Once we observe the result of an action, we must collect those labels and log the predictions we made.
That data must then be organized and stored into a data warehouse, from there we can begin extracting better features and repeat the cycle.
The teams that are most successful with ML recognize that the complexity of ML is not in ideation or initial development, but in productionizing and operating these breathing, living systems. They are concerned with the entire ML flywheel. This means having a fully-connected data loop with a unified data model and clear ownership throughout.
Newer generation ML infrastructure at FAANGs are focused on making ML Flywheel management possible and easy. This is the future of widely-used operational ML. At Tecton we’re helping teams build ML flywheels for their use cases. Built on top of the most advanced feature store in the industry, Tecton has an amazing foundation on which to support the full ML Flywheel.
Recently, we covered (Edge#186) how you’re moving from a feature store product to building a complete feature platform. Is that part of this vision?
MDB: Absolutely. At Uber, we originally invented the feature store to manage the data flows in the decide section of the flywheel. Feature stores allow teams to discover features that have already been built, and to serve those features at scale to live models. We needed to expand from there because a lot of work was still needed to continuously process raw data into features.
Tecton began as a feature store but has now become a complete feature platform. It still includes a feature store as part of the product, but it now covers the learn section of the flywheel as well. We allow data scientists to define features in SQL or Python, and Tecton builds and continuously operates data pipelines in the background. Tecton is the only feature platform out there that executes transformations and orchestrates data pipelines to operate and maintain these living, breathing systems. And we’re actively building out the bottom half of the loop to log production events and seamlessly feed them back into the development process that happens at the top half of the loop.
Teams that are serious about building operational machine learning are struggling with these problems and quickly adopting feature platforms. We now work with two of the top three insurance companies in the US, many of the largest banks and fintechs, leading gaming companies, popular e-commerce platforms, etc. We also work with many startups that are building innovative products centered around machine learning. Operational ML is now a topic across many industries and feature platforms like Tecton are accelerating its adoption.

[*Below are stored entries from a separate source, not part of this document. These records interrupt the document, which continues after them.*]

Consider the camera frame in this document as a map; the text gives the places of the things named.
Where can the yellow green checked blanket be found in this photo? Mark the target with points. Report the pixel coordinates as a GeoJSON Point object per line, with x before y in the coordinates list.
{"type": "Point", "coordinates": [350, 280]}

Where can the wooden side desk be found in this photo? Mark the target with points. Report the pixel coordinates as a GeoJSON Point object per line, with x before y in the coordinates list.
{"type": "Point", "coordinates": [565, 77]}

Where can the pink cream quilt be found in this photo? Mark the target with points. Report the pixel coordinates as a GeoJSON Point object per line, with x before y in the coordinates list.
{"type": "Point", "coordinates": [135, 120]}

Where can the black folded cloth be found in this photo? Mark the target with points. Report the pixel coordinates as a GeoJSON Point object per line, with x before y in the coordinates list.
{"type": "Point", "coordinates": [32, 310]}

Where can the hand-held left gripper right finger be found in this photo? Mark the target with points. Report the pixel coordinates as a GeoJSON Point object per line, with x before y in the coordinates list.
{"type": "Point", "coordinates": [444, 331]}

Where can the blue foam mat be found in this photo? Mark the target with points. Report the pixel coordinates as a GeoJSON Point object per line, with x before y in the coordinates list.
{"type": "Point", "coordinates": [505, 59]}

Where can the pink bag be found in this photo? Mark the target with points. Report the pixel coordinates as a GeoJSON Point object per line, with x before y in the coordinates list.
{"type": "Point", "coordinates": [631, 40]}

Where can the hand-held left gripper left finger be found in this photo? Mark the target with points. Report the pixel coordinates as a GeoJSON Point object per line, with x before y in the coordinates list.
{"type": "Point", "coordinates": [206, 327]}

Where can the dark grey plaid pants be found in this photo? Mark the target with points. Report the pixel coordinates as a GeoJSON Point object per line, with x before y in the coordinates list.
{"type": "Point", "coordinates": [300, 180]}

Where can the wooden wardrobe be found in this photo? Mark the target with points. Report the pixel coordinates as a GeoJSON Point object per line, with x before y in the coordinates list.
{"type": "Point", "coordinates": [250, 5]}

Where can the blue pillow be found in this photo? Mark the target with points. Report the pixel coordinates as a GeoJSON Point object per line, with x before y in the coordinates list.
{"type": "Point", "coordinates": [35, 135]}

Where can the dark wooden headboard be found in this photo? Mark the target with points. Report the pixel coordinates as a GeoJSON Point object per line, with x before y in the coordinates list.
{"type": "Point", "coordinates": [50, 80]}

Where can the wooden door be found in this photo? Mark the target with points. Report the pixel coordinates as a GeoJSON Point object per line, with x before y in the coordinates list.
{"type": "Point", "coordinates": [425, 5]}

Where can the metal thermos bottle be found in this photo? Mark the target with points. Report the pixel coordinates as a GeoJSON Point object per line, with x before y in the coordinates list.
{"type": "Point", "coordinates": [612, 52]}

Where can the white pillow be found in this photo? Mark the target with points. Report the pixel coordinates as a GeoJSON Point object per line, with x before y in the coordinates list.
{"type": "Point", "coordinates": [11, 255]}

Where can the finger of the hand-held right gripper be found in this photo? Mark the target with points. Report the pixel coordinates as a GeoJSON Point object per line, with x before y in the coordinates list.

Whether you’re trying to prevent fraud, embed recommendations on your website, or something unique to your business, if you’re powering your product with ML, reach out to us at www.tecton.ai. Our real-time feature infrastructure helps teams avoid months or years of engineering work that’s required to support operational ML applications.
If you just want to get your hands dirty on a feature store to learn the concepts and understand the basics, check out Feast, the leading open source feature store. Tecton is fully compatible with Feast, so any project built with Feast can be upgraded to get the managed experience of Tecton.
💥 Miscellaneous – a set of rapid-fire questions
Is the Turing Test still relevant? Any clever alternatives?
MDB: The Turing test was beaten a long time ago! It just had underwhelming reactions. The next test is if AIs can speed up digital transformation efforts :)
Favorite math paradox?
MDB: It has been said before, but for people using data to guide their product changes, Simpson’s Paradox should be top of mind. It’s extremely practical and a good reminder to think experiment results in-depth. It also underlies some of my favorite interview questions.
Any book you would recommend to aspiring data scientists?
All of Statistics is my favorite 101 + reference book. It gives very applied, but rock-solid first principles intuition about data and statistics, which are the core of ML. A colleague on my ML team at Google lent me this and I read every page and did every exercise. It's dense, but you won't regret any ounce of effort you put into it. You can’t be a great ML engineer unless you get the basics!